------ DATA SEGMENT ------

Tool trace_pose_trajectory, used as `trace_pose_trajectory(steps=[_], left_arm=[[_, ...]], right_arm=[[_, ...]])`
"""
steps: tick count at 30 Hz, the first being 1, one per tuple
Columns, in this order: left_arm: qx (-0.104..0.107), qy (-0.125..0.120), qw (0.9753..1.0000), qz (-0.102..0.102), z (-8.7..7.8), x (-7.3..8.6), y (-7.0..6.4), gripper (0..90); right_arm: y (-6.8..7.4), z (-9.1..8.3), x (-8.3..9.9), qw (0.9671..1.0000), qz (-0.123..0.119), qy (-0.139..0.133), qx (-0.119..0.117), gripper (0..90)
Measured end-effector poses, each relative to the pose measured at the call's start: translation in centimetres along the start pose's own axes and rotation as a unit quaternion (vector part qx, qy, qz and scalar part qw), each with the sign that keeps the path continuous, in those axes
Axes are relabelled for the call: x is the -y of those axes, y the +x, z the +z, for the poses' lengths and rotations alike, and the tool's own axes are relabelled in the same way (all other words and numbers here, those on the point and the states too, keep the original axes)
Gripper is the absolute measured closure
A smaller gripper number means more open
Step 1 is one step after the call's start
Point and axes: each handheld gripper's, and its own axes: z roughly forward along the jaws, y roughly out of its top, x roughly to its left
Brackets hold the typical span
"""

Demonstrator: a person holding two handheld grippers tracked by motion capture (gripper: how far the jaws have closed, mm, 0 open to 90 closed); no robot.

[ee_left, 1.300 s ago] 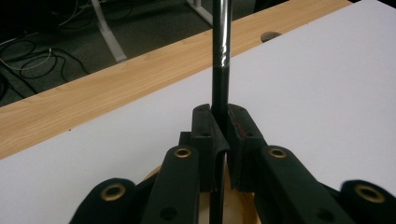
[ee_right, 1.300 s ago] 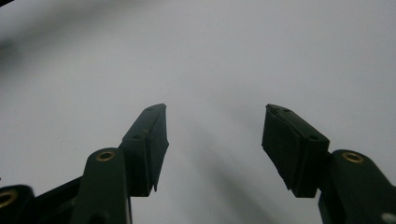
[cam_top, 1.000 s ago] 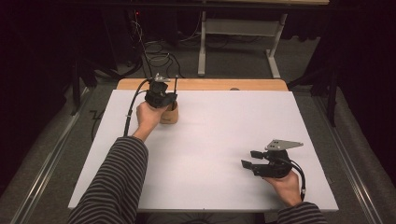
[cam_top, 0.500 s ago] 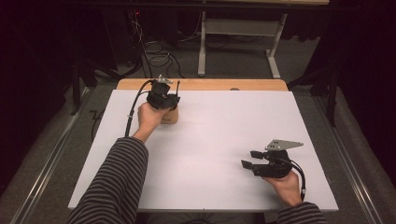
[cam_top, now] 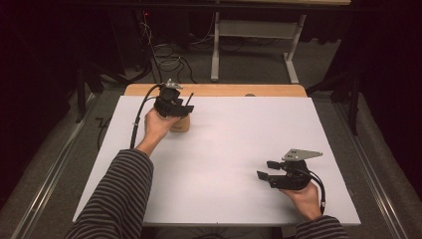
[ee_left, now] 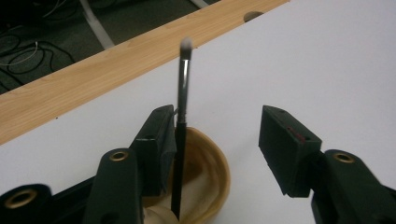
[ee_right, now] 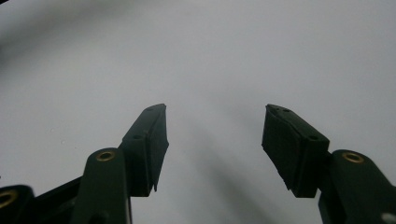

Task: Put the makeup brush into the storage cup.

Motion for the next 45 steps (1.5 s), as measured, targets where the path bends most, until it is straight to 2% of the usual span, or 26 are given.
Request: trace_pose_trajectory(steps=[11, 14, 24, 45], left_arm=[[0.017, -0.002, 0.9998, 0.013, -0.9, 0.0, -0.9, 40.8], [0.023, -0.009, 0.9997, 0.009, -1.4, 0.4, -0.8, 40.2], [0.019, -0.022, 0.9995, 0.013, -2.9, 0.8, -1.0, 37.1], [0.041, -0.043, 0.9980, 0.020, -5.1, 1.7, -2.3, 35.0]], right_arm=[[0.0, -0.1, 0.0, 1.0000, -0.002, 0.000, 0.001, 41.9], [-0.1, -0.1, 0.0, 1.0000, -0.002, 0.000, 0.002, 41.9], [0.0, 0.0, 0.0, 1.0000, -0.001, 0.002, 0.002, 41.9], [0.0, 0.1, 0.0, 1.0000, 0.000, 0.002, 0.000, 41.9]])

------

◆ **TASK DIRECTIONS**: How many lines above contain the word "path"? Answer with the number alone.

◆ **RESPONSE AREA**: 2